- _EXERCISE INSTRUCTIONS_
Within the listing below, give again exactly the lines between the one containing "The lines of" and the one containing "Find the black", inclusive, pictures left aside.

- _INPUT DATA_

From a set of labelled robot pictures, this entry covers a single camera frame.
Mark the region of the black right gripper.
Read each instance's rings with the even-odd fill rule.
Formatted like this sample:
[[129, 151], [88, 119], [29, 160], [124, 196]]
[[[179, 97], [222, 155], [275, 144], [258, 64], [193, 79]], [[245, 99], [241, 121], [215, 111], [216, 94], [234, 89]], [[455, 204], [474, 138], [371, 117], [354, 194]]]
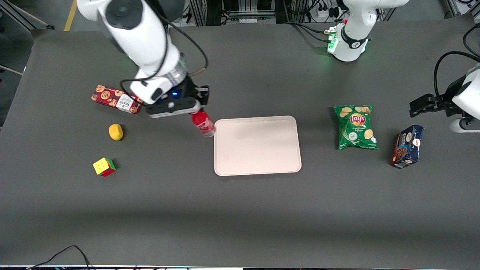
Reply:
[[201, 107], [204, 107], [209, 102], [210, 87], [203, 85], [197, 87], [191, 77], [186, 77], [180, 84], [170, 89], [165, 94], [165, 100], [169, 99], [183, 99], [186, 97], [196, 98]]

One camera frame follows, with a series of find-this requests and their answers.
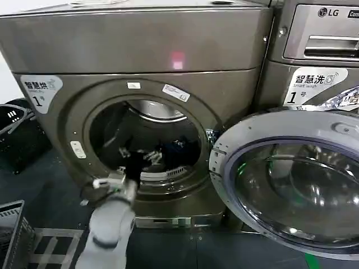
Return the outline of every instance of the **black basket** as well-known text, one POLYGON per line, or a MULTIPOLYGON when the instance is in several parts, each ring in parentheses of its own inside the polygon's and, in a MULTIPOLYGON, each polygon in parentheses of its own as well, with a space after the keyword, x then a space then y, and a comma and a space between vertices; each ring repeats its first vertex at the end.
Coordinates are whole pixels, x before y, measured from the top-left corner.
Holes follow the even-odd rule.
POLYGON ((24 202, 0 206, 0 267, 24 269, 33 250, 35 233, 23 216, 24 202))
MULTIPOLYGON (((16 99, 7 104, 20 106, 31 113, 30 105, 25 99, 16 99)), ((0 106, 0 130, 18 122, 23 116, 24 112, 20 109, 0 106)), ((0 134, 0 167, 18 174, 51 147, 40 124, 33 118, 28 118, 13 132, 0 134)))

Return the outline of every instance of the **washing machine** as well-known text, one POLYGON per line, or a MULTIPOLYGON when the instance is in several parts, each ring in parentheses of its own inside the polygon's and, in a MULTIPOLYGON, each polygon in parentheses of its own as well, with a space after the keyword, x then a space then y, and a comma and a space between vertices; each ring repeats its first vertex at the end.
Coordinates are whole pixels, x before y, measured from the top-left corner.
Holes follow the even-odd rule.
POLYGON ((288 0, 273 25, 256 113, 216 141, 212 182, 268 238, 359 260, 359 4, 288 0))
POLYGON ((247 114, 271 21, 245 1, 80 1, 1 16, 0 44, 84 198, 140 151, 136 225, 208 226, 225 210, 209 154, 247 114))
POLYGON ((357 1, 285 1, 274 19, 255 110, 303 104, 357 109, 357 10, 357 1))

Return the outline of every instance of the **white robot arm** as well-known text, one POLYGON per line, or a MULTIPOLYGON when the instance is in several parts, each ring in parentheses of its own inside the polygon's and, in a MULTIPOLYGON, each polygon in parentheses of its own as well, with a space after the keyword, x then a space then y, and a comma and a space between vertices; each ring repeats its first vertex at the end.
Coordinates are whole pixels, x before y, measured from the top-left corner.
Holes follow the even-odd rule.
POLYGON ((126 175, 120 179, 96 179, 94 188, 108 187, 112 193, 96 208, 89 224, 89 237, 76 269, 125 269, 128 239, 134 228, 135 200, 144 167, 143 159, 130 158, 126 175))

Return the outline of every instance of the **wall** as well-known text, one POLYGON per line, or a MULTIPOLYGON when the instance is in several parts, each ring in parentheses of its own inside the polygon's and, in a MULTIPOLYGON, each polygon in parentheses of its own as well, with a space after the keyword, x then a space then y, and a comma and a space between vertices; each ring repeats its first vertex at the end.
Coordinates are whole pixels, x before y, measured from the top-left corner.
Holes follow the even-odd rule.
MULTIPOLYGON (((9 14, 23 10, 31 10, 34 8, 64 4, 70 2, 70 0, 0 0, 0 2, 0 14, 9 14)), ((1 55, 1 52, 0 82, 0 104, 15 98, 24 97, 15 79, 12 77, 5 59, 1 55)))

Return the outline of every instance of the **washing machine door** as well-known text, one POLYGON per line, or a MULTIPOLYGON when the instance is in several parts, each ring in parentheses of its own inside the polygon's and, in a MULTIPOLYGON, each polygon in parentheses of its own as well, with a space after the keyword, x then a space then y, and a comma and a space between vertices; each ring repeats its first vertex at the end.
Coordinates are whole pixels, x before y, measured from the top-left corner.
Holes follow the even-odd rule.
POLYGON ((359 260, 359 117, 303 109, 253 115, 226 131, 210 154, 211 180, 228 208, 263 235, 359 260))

--

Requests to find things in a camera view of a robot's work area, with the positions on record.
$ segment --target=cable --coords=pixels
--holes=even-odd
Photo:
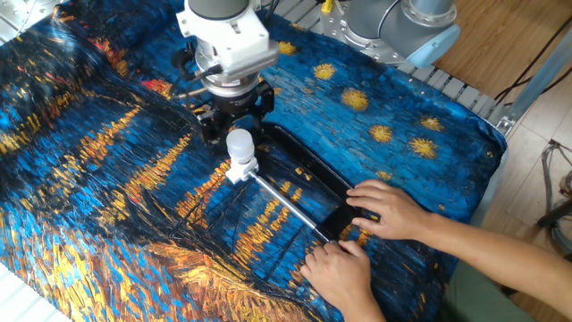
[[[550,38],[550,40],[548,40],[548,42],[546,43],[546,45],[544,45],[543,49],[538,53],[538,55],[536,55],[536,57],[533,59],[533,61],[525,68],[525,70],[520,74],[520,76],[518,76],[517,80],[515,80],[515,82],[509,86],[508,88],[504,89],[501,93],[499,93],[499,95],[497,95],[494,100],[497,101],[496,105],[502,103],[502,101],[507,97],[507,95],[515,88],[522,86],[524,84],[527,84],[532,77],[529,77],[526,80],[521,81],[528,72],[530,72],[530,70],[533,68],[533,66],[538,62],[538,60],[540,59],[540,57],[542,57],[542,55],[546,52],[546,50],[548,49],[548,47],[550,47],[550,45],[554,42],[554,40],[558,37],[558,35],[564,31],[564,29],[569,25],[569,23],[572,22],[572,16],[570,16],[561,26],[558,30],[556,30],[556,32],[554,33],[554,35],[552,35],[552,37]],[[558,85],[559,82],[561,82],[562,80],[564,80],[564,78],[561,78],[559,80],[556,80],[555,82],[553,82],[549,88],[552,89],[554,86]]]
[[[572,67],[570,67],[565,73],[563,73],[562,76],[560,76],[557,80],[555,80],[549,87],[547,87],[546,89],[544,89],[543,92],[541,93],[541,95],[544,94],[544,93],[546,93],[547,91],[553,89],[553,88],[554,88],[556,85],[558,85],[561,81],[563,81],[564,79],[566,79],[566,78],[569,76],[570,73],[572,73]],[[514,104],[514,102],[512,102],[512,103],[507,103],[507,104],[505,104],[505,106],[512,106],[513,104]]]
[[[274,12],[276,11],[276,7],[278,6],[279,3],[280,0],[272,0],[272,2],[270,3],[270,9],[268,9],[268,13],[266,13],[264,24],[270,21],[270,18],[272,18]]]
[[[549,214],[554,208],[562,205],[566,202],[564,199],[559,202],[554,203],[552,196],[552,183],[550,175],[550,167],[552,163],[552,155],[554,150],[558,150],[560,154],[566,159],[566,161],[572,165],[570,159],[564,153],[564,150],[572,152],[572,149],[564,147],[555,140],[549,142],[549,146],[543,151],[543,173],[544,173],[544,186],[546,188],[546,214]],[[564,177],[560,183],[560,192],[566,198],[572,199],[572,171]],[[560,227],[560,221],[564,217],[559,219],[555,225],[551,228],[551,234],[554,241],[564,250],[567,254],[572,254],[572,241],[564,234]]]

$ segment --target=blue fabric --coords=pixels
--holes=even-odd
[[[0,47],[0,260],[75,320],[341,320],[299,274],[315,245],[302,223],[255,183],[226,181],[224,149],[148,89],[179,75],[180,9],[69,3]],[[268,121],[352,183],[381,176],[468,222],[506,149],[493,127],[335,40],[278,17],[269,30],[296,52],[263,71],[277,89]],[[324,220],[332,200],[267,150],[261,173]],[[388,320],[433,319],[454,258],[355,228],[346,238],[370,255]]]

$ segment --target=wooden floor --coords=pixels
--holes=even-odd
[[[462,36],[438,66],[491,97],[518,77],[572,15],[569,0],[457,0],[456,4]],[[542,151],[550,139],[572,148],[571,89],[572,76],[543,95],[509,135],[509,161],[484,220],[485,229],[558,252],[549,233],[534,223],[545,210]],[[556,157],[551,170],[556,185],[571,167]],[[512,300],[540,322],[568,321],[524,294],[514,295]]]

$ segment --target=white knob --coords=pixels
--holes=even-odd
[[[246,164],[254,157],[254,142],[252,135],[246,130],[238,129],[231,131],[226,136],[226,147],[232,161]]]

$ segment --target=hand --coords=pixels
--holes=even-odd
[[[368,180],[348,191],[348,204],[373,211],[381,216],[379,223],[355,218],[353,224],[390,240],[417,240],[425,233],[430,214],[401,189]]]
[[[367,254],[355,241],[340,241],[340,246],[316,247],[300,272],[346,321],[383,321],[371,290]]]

...

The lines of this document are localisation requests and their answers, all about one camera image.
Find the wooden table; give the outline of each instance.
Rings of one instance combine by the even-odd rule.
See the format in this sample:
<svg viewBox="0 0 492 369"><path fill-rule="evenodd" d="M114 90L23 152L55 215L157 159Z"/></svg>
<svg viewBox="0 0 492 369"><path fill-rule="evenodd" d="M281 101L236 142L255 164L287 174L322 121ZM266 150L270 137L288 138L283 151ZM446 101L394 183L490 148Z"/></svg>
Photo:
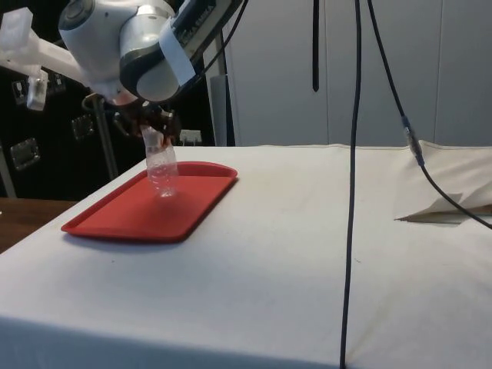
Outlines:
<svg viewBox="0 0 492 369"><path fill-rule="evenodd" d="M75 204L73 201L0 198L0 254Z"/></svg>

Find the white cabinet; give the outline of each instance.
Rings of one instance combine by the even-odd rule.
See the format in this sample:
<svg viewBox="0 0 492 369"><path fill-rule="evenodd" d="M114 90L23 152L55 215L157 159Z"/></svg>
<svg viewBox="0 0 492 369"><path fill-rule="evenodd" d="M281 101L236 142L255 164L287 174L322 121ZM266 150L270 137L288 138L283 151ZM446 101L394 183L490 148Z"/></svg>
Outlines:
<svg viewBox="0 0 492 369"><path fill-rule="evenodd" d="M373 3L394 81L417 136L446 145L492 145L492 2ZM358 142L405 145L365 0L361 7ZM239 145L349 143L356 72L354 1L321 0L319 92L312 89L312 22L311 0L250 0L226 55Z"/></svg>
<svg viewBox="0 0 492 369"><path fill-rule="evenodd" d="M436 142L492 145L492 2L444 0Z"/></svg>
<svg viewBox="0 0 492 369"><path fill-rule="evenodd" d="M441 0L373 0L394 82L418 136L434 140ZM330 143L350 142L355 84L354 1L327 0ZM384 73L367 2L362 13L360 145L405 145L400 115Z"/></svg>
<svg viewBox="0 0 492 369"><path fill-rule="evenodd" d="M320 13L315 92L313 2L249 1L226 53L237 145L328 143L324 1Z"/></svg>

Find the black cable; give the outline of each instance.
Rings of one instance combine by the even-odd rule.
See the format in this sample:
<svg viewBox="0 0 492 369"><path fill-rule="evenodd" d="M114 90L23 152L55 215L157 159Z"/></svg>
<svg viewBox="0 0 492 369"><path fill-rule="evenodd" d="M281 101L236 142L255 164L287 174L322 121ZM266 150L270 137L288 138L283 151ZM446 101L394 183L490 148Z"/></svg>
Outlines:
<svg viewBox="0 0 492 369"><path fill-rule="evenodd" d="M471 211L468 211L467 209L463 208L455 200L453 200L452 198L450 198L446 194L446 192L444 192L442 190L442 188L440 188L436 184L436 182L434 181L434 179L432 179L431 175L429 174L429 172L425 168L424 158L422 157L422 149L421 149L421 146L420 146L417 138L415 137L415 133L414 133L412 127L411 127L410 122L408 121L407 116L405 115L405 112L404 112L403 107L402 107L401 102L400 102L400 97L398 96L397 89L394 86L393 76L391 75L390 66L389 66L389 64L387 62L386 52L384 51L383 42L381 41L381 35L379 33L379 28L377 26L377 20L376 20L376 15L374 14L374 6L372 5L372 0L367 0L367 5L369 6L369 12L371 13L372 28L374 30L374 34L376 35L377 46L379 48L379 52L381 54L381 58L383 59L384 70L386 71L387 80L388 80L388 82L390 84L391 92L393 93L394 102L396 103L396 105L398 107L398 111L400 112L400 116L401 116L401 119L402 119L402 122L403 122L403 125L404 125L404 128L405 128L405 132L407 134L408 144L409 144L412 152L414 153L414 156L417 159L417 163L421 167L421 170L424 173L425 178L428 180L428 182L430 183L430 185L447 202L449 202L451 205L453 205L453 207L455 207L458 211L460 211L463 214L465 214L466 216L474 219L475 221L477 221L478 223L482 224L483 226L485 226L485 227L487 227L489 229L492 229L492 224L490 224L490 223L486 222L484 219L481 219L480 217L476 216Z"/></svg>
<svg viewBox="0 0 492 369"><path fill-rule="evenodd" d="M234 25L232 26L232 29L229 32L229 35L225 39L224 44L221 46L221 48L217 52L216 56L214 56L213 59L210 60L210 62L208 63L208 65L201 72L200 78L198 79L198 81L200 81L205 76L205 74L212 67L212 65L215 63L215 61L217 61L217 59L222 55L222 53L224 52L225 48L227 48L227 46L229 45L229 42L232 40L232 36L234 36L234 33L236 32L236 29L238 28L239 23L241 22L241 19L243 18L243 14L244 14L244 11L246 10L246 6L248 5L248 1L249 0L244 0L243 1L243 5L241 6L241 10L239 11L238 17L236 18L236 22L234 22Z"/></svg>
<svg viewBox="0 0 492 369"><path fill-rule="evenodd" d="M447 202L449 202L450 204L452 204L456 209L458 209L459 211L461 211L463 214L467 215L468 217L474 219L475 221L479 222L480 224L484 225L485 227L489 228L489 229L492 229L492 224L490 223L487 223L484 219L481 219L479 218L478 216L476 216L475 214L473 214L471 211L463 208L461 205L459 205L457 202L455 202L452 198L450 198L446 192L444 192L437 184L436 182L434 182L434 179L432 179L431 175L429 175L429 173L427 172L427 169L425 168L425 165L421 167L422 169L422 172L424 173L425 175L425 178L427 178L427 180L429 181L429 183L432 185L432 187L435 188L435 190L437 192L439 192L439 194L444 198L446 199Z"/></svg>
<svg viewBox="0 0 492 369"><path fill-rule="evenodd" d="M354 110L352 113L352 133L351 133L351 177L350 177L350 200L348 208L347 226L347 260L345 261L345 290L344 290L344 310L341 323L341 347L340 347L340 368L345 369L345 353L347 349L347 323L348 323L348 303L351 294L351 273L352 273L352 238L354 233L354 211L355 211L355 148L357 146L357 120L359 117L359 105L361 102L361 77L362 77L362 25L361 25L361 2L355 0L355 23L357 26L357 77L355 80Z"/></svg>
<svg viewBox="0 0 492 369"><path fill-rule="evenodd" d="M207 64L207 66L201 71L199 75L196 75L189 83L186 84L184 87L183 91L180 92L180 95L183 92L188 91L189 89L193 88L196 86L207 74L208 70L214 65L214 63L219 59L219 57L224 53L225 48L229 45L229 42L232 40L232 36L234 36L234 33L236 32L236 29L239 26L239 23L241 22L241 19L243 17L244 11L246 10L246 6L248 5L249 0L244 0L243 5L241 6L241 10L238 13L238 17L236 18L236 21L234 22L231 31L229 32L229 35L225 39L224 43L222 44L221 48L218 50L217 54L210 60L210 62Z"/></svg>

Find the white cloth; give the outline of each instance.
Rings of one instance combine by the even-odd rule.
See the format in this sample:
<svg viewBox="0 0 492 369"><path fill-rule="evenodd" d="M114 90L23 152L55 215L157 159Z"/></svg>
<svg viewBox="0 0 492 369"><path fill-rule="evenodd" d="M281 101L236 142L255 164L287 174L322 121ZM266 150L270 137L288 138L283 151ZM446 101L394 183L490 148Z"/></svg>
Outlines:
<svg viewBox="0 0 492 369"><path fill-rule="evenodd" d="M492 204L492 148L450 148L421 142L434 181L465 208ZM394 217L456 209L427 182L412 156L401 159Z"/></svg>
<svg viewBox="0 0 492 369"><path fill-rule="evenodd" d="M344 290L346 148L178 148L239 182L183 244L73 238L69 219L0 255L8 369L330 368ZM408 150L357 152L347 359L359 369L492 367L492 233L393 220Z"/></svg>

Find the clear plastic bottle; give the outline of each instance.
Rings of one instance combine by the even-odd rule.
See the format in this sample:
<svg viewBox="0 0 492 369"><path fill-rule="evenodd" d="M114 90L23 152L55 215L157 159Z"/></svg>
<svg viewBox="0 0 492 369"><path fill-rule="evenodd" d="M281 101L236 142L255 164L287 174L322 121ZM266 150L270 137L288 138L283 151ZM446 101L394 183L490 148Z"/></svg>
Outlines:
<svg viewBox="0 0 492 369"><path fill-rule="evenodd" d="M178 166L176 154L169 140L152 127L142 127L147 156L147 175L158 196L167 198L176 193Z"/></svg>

- _EXERCISE SOLUTION_
The lines of this document are localisation requests and their answers, all about one camera image.
Find the wooden table; give the outline of each instance.
Rings of one instance combine by the even-odd rule.
See the format in this sample:
<svg viewBox="0 0 492 369"><path fill-rule="evenodd" d="M114 90L23 152L55 215L157 159Z"/></svg>
<svg viewBox="0 0 492 369"><path fill-rule="evenodd" d="M281 101L236 142L255 164L287 174L322 121ZM266 150L270 137L288 138L283 151ZM446 101L394 183L490 148Z"/></svg>
Photo:
Outlines:
<svg viewBox="0 0 492 369"><path fill-rule="evenodd" d="M75 204L73 201L0 198L0 254Z"/></svg>

Find the white cabinet; give the outline of each instance.
Rings of one instance combine by the even-odd rule.
See the format in this sample:
<svg viewBox="0 0 492 369"><path fill-rule="evenodd" d="M114 90L23 152L55 215L157 159Z"/></svg>
<svg viewBox="0 0 492 369"><path fill-rule="evenodd" d="M281 101L236 142L255 164L287 174L322 121ZM266 150L270 137L288 138L283 151ZM446 101L394 183L490 148Z"/></svg>
Outlines:
<svg viewBox="0 0 492 369"><path fill-rule="evenodd" d="M373 3L394 81L417 136L446 145L492 145L492 2ZM358 142L405 145L365 0L361 7ZM239 145L349 143L356 72L354 1L321 0L319 92L312 89L312 22L311 0L250 0L226 55Z"/></svg>
<svg viewBox="0 0 492 369"><path fill-rule="evenodd" d="M436 142L492 145L492 2L444 0Z"/></svg>
<svg viewBox="0 0 492 369"><path fill-rule="evenodd" d="M441 0L373 0L394 82L418 136L434 140ZM330 143L350 142L355 84L354 1L327 0ZM384 73L367 2L362 13L360 145L405 145L400 115Z"/></svg>
<svg viewBox="0 0 492 369"><path fill-rule="evenodd" d="M320 13L315 92L313 2L249 1L226 53L237 145L328 143L324 1Z"/></svg>

Find the black cable; give the outline of each instance.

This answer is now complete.